Work order: With the first line as the start and the line containing "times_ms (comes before" as the end, write out every line of the records exactly.

--- Data in this exercise ---

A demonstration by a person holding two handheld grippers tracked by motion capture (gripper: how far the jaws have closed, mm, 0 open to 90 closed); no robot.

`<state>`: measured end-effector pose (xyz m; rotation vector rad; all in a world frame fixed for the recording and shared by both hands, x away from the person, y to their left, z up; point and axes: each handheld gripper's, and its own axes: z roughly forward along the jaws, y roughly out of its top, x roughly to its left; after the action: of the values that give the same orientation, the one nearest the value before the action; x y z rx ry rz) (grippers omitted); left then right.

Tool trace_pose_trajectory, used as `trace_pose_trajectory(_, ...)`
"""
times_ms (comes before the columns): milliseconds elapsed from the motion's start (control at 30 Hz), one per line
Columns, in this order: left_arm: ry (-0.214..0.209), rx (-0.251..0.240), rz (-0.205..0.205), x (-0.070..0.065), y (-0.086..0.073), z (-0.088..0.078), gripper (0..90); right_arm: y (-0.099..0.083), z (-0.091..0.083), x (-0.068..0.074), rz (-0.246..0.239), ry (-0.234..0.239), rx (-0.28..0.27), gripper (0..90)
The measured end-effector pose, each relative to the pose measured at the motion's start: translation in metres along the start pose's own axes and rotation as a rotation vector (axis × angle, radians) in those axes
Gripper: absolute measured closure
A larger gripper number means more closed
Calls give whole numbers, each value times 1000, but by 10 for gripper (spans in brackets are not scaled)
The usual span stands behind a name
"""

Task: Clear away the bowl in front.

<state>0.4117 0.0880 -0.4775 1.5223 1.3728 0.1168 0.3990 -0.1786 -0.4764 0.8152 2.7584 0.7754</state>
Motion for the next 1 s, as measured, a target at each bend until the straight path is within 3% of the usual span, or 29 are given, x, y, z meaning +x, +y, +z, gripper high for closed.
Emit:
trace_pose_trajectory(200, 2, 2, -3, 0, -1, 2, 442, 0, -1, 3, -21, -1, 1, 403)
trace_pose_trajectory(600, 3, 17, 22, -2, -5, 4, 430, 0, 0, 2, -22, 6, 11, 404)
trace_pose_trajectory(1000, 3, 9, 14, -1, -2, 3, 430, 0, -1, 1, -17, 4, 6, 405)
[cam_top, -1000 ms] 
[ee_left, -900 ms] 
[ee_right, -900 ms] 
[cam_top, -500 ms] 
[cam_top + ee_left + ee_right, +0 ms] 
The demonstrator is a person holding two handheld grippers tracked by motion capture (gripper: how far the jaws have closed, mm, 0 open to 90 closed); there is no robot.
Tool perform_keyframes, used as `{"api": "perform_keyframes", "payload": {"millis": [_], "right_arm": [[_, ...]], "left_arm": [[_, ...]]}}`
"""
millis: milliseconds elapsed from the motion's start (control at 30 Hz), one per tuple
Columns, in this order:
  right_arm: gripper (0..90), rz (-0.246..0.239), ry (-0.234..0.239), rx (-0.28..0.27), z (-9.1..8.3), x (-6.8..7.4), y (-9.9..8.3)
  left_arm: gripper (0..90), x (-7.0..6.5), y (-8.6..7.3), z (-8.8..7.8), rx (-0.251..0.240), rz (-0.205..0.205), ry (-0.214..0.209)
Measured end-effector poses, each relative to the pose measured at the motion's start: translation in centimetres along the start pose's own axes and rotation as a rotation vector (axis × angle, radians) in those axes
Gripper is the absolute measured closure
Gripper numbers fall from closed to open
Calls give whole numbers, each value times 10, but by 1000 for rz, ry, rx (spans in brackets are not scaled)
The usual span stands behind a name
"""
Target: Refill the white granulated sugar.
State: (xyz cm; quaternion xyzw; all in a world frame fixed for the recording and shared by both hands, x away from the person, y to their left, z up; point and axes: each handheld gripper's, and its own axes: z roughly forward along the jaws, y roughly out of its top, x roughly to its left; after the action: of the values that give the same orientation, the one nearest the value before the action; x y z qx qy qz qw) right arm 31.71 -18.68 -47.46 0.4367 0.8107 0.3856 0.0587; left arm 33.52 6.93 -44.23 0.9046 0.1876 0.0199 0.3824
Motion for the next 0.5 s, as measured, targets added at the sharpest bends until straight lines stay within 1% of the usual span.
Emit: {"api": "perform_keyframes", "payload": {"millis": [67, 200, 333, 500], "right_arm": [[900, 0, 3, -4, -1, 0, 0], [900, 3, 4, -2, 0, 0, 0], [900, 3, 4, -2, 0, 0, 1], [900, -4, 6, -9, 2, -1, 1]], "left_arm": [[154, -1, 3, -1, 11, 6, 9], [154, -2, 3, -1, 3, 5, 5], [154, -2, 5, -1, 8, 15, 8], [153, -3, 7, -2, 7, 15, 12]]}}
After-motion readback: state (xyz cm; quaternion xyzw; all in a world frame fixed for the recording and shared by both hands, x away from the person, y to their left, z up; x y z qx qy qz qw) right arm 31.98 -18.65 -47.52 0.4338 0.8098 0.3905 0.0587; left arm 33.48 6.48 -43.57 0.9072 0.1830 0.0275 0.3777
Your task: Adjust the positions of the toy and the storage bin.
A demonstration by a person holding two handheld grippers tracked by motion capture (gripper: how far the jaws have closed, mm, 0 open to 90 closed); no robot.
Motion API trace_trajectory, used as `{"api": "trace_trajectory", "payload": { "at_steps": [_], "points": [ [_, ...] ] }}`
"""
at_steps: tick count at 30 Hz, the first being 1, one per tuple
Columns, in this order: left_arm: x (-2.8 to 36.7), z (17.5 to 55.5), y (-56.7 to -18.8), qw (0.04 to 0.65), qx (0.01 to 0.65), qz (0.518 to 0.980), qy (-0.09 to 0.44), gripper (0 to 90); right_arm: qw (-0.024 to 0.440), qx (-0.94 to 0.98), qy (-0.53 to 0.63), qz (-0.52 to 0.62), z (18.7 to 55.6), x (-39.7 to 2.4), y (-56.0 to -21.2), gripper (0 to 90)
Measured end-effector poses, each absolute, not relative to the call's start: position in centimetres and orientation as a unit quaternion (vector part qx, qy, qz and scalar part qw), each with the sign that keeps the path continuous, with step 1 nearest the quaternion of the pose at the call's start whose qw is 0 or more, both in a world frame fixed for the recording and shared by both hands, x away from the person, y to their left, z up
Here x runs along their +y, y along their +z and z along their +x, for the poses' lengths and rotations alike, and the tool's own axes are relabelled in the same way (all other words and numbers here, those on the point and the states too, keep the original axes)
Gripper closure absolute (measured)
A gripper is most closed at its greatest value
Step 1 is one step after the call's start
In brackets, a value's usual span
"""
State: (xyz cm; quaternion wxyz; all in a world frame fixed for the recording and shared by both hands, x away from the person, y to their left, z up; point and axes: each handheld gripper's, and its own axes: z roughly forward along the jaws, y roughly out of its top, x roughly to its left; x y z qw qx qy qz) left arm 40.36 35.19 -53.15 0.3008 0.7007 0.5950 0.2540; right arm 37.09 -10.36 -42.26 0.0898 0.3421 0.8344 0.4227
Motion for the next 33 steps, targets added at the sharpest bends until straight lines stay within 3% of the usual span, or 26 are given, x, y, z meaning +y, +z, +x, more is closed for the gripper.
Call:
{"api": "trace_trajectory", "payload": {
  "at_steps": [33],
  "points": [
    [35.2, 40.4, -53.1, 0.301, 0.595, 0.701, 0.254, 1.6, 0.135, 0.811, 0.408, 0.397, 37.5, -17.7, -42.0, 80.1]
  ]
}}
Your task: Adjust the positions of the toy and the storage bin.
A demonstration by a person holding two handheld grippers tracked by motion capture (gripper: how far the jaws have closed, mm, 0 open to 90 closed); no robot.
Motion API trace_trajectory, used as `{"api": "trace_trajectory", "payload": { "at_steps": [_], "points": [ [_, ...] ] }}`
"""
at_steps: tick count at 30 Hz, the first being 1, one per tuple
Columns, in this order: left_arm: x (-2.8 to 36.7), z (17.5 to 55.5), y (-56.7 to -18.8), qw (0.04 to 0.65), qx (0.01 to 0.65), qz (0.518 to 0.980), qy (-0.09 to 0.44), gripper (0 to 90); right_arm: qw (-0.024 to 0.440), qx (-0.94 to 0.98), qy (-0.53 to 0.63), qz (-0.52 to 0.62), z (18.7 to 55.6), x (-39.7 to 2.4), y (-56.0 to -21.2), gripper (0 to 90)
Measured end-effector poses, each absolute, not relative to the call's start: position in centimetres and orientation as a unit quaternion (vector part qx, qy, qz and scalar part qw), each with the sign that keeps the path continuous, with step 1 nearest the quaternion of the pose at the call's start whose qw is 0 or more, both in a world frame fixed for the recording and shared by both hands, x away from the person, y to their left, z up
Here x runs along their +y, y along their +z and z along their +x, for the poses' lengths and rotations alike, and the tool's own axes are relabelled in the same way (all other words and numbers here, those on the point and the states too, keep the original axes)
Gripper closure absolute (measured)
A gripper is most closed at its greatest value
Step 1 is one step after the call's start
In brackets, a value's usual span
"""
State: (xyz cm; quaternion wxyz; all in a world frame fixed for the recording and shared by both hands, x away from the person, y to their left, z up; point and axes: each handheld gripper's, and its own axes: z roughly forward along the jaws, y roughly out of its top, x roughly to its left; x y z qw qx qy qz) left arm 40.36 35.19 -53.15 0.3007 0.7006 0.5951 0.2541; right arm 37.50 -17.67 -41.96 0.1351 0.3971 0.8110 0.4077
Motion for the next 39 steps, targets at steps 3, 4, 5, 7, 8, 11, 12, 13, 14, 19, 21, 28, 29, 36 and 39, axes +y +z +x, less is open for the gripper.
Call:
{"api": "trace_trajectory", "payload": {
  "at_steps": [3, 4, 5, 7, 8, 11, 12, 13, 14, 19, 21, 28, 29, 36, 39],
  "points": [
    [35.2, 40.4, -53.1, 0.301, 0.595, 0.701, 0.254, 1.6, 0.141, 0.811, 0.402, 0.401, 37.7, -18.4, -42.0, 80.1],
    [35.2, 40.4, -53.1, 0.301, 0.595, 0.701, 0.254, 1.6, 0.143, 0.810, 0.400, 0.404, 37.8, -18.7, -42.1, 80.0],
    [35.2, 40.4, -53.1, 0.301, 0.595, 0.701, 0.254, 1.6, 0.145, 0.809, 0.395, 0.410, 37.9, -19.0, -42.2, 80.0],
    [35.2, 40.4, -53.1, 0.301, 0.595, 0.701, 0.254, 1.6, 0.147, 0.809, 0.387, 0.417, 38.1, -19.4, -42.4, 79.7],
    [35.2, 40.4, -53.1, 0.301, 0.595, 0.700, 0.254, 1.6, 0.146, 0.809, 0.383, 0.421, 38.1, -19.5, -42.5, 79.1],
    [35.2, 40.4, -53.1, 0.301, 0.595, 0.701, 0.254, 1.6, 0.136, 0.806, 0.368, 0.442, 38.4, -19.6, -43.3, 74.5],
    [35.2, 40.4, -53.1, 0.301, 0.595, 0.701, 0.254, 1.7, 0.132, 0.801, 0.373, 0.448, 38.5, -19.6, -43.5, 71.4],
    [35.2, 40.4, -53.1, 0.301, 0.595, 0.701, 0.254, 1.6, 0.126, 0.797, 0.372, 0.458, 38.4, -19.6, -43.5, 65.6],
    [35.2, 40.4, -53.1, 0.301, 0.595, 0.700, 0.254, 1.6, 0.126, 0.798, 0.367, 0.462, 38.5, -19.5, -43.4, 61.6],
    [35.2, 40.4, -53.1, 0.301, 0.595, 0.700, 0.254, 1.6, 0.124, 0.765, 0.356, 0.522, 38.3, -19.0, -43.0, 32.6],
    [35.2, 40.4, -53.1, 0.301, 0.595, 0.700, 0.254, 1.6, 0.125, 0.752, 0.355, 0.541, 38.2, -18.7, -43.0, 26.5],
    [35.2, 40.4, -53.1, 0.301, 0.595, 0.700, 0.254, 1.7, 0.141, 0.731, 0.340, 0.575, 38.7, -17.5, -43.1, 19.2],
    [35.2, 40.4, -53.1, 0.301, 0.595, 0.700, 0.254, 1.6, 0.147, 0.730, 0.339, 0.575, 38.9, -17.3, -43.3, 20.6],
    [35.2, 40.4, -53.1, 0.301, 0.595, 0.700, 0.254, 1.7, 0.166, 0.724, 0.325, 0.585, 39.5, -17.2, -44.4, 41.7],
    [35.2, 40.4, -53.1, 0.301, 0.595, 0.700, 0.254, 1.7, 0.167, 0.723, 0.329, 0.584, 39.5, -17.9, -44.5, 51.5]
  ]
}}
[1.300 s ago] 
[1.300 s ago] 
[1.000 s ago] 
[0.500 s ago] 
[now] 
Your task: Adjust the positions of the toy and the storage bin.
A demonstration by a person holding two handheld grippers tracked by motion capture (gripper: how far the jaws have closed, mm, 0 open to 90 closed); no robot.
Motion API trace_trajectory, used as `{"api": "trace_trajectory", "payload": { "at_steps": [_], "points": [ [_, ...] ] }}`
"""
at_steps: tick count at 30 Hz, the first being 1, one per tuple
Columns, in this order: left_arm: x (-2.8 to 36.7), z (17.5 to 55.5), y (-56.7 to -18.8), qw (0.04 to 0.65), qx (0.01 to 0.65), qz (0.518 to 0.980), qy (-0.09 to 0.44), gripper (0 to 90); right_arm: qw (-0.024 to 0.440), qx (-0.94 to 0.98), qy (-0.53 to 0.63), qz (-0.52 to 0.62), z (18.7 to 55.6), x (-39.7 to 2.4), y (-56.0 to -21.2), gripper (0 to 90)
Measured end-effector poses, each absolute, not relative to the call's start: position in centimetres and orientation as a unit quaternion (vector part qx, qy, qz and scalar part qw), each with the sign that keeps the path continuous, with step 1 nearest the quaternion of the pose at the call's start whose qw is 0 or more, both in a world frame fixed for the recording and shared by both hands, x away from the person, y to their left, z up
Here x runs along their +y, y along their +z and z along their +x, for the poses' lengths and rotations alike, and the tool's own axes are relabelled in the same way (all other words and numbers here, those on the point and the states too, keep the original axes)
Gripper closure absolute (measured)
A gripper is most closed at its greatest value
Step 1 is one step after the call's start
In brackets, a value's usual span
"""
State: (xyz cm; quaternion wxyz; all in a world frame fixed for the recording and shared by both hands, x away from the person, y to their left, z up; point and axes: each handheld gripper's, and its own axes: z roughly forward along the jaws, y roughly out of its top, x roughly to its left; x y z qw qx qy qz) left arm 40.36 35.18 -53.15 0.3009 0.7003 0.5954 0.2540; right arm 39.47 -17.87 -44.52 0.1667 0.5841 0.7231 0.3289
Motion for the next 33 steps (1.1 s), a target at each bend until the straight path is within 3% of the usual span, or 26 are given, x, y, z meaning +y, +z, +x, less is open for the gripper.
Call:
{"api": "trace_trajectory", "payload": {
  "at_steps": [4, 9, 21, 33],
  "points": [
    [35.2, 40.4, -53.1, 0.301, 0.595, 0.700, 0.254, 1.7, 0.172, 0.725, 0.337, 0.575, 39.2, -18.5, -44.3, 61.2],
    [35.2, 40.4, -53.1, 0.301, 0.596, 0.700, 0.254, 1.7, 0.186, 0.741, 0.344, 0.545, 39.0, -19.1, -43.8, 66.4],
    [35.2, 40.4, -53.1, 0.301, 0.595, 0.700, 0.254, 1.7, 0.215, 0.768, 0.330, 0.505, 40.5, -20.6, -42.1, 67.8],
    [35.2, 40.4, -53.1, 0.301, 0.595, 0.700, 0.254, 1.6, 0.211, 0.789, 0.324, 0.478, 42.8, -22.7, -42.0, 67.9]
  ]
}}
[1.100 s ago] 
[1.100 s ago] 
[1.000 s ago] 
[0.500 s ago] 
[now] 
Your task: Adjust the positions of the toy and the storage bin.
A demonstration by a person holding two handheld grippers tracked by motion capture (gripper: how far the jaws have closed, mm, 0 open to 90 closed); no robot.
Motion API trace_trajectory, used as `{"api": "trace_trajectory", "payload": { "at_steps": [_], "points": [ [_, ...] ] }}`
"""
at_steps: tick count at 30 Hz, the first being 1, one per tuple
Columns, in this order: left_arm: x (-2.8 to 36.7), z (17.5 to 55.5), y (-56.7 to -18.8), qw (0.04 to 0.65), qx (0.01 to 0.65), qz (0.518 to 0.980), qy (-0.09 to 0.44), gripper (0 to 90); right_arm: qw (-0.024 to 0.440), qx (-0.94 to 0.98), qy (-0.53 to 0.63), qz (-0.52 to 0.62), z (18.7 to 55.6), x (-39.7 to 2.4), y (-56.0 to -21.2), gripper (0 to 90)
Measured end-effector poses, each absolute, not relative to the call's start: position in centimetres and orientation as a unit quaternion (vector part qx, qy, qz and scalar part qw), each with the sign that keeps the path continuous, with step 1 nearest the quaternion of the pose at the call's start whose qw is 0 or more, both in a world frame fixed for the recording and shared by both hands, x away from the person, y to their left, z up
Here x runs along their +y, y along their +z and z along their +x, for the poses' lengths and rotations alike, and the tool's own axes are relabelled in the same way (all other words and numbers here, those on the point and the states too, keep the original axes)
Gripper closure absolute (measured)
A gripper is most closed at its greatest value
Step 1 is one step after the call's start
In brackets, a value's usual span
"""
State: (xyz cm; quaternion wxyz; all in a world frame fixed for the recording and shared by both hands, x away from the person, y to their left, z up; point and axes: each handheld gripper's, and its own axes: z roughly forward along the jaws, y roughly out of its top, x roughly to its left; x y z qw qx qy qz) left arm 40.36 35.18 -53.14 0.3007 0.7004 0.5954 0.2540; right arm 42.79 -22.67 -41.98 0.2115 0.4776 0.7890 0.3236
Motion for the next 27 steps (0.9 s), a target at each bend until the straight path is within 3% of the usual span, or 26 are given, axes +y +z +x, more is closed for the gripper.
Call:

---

Answer space:
A demonstration by a person holding two handheld grippers tracked by motion capture (gripper: how far the jaws have closed, mm, 0 open to 90 closed); no robot.

`<state>`: measured end-effector pose (xyz m; rotation vector rad; all in a world frame fixed for the recording and shared by both hands, x away from the person, y to their left, z up; point and axes: each handheld gripper's, and its own axes: z roughly forward along the jaws, y roughly out of its top, x roughly to its left; after the action: of the values that give the same orientation, the one nearest the value before the action; x y z rx ry rz) (grippers omitted); left then right.

Tool trace_pose_trajectory, used as `trace_pose_trajectory(_, ...)`
"""
times_ms (comes before the columns): milliseconds elapsed from the motion's start (control at 30 Hz), one per line

Nothing else belongs in the output.